── Supplied entries

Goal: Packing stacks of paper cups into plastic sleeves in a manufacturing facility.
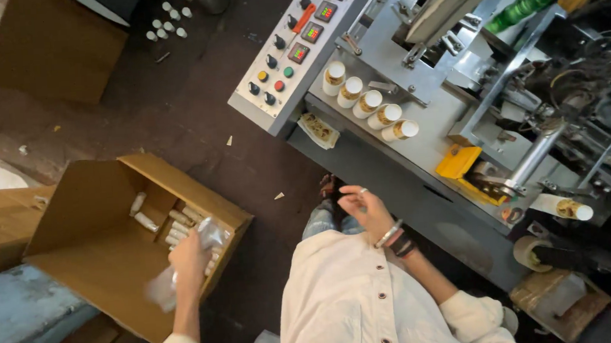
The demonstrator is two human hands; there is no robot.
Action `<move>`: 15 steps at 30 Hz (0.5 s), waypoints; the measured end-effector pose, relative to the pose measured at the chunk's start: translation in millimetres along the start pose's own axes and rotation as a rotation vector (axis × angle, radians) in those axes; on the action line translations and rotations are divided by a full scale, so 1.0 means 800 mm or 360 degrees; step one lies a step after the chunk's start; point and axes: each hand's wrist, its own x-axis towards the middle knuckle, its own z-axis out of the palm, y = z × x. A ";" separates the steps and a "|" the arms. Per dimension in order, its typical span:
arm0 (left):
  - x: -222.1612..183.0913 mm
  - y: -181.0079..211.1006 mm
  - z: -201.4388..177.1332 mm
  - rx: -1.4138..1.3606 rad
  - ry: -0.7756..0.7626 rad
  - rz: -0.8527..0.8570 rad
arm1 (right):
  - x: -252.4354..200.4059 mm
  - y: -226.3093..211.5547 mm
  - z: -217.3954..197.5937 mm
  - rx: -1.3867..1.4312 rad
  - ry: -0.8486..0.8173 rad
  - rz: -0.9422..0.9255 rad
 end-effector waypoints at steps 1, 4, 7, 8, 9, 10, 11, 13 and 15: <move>-0.007 -0.032 0.011 -0.0188 0.0238 -0.0082 | 0.000 0.027 -0.006 0.0071 0.0052 0.0060; -0.056 0.099 -0.063 -0.0545 0.0624 0.0142 | 0.010 0.046 0.006 0.0242 -0.0067 0.0308; -0.093 0.265 -0.129 -0.1066 0.0505 0.0508 | 0.017 -0.006 0.022 0.0413 -0.0180 0.0438; -0.087 0.285 -0.118 -0.1076 0.0508 0.0514 | 0.016 -0.014 0.015 0.0404 -0.0176 0.0434; -0.081 0.307 -0.107 -0.1009 0.0384 0.0556 | 0.015 -0.021 0.006 0.0392 -0.0127 0.0314; -0.075 0.330 -0.096 -0.0940 0.0261 0.0597 | 0.015 -0.029 -0.003 0.0380 -0.0079 0.0194; -0.073 0.337 -0.101 -0.0939 0.0265 0.0604 | 0.011 -0.036 -0.012 0.0380 -0.0075 0.0188; -0.069 0.354 -0.112 -0.1218 0.0087 0.0833 | 0.001 -0.051 -0.034 0.0083 0.0213 -0.0042; -0.052 0.358 -0.080 -0.1710 -0.0220 0.1160 | -0.011 -0.078 -0.040 -0.0105 0.0351 -0.0045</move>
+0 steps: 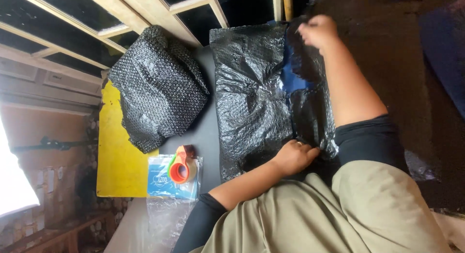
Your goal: The person places a card into a blue bag containing a white pillow, zips it shut, and then cleans the bag using a duster. They then wrap the blue bag in black bubble wrap and secure it with tape.
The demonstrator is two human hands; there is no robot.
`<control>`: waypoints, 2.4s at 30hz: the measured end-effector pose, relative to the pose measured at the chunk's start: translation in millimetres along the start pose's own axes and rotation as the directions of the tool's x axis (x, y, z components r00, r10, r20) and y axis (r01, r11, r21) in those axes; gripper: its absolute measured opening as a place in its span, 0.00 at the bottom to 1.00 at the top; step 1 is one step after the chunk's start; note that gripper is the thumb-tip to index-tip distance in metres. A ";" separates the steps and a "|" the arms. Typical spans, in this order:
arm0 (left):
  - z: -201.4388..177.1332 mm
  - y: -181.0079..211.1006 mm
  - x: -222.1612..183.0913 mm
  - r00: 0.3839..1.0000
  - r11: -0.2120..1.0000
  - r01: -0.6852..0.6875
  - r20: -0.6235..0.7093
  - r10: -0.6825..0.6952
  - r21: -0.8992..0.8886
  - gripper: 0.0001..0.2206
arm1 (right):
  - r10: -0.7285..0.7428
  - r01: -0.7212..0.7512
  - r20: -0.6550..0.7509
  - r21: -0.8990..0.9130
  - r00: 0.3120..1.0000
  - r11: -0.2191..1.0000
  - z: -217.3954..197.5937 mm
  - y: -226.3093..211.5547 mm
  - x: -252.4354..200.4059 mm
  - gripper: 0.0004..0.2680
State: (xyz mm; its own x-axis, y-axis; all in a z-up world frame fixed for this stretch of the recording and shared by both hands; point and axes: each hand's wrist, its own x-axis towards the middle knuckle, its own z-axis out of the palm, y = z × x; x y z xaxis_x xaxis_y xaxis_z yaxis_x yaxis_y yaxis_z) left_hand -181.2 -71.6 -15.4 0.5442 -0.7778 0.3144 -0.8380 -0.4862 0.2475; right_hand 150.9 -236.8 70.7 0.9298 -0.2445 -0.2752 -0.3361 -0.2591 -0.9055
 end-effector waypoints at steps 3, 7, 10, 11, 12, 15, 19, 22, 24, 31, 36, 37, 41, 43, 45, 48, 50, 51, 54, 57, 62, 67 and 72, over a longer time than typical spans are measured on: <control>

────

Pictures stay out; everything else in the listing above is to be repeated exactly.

● **Solution for this exercise**
Goal: Packing stacks of paper cups into plastic sleeves in a manufacturing facility.
The demonstrator is two human hands; there is no robot.
Action `<move>`: 15 steps at 30 Hz (0.5 s), waypoints; the measured end-effector pose, relative to the pose measured at the chunk's start: translation in millimetres along the start pose's own axes and rotation as a rotation vector (axis × angle, radians) in those axes; on the action line translations and rotations are divided by a full scale, so 1.0 means 800 mm or 360 degrees; step one lies a step after the chunk's start; point and axes: each hand's wrist, its own x-axis towards the middle knuckle, its own z-axis out of the palm, y = z × x. A ";" separates the steps and a "|" the arms. Per dimension in order, its typical span:
arm0 (left):
  - x: -222.1612..183.0913 mm
  - y: -181.0079..211.1006 mm
  - z: -201.4388..177.1332 mm
  - rx: -1.4138..1.3606 rad
  - ry: -0.7756..0.7626 rad
  - rz: -0.8527..0.8570 rad
arm1 (right):
  - x: -252.4354..200.4059 mm
  - y: -226.3093..211.5547 mm
  - z: -217.3954..197.5937 mm
  - rx: -1.3867..1.4312 rad
  - ry: -0.8486..0.8173 rad
  - rz: -0.9422..0.9255 rad
 end-effector waypoints at steps 1, 4, 7, 8, 9, 10, 11, 13 and 15: <move>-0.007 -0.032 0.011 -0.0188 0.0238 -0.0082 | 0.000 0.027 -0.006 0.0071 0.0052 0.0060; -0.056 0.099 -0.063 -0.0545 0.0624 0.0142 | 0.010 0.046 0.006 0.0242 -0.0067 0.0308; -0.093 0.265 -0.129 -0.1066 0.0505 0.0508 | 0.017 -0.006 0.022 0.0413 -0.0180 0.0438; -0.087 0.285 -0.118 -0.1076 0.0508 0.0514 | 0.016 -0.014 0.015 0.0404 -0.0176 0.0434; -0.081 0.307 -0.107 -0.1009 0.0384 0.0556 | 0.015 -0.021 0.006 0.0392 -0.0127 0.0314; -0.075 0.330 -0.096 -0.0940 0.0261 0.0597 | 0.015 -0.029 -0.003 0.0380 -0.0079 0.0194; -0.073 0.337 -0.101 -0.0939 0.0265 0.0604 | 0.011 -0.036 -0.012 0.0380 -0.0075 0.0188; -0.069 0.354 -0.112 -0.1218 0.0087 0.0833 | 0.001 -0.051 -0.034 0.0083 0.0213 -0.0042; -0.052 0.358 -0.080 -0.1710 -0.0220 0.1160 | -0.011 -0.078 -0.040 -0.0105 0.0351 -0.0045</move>
+0 steps: 
Your goal: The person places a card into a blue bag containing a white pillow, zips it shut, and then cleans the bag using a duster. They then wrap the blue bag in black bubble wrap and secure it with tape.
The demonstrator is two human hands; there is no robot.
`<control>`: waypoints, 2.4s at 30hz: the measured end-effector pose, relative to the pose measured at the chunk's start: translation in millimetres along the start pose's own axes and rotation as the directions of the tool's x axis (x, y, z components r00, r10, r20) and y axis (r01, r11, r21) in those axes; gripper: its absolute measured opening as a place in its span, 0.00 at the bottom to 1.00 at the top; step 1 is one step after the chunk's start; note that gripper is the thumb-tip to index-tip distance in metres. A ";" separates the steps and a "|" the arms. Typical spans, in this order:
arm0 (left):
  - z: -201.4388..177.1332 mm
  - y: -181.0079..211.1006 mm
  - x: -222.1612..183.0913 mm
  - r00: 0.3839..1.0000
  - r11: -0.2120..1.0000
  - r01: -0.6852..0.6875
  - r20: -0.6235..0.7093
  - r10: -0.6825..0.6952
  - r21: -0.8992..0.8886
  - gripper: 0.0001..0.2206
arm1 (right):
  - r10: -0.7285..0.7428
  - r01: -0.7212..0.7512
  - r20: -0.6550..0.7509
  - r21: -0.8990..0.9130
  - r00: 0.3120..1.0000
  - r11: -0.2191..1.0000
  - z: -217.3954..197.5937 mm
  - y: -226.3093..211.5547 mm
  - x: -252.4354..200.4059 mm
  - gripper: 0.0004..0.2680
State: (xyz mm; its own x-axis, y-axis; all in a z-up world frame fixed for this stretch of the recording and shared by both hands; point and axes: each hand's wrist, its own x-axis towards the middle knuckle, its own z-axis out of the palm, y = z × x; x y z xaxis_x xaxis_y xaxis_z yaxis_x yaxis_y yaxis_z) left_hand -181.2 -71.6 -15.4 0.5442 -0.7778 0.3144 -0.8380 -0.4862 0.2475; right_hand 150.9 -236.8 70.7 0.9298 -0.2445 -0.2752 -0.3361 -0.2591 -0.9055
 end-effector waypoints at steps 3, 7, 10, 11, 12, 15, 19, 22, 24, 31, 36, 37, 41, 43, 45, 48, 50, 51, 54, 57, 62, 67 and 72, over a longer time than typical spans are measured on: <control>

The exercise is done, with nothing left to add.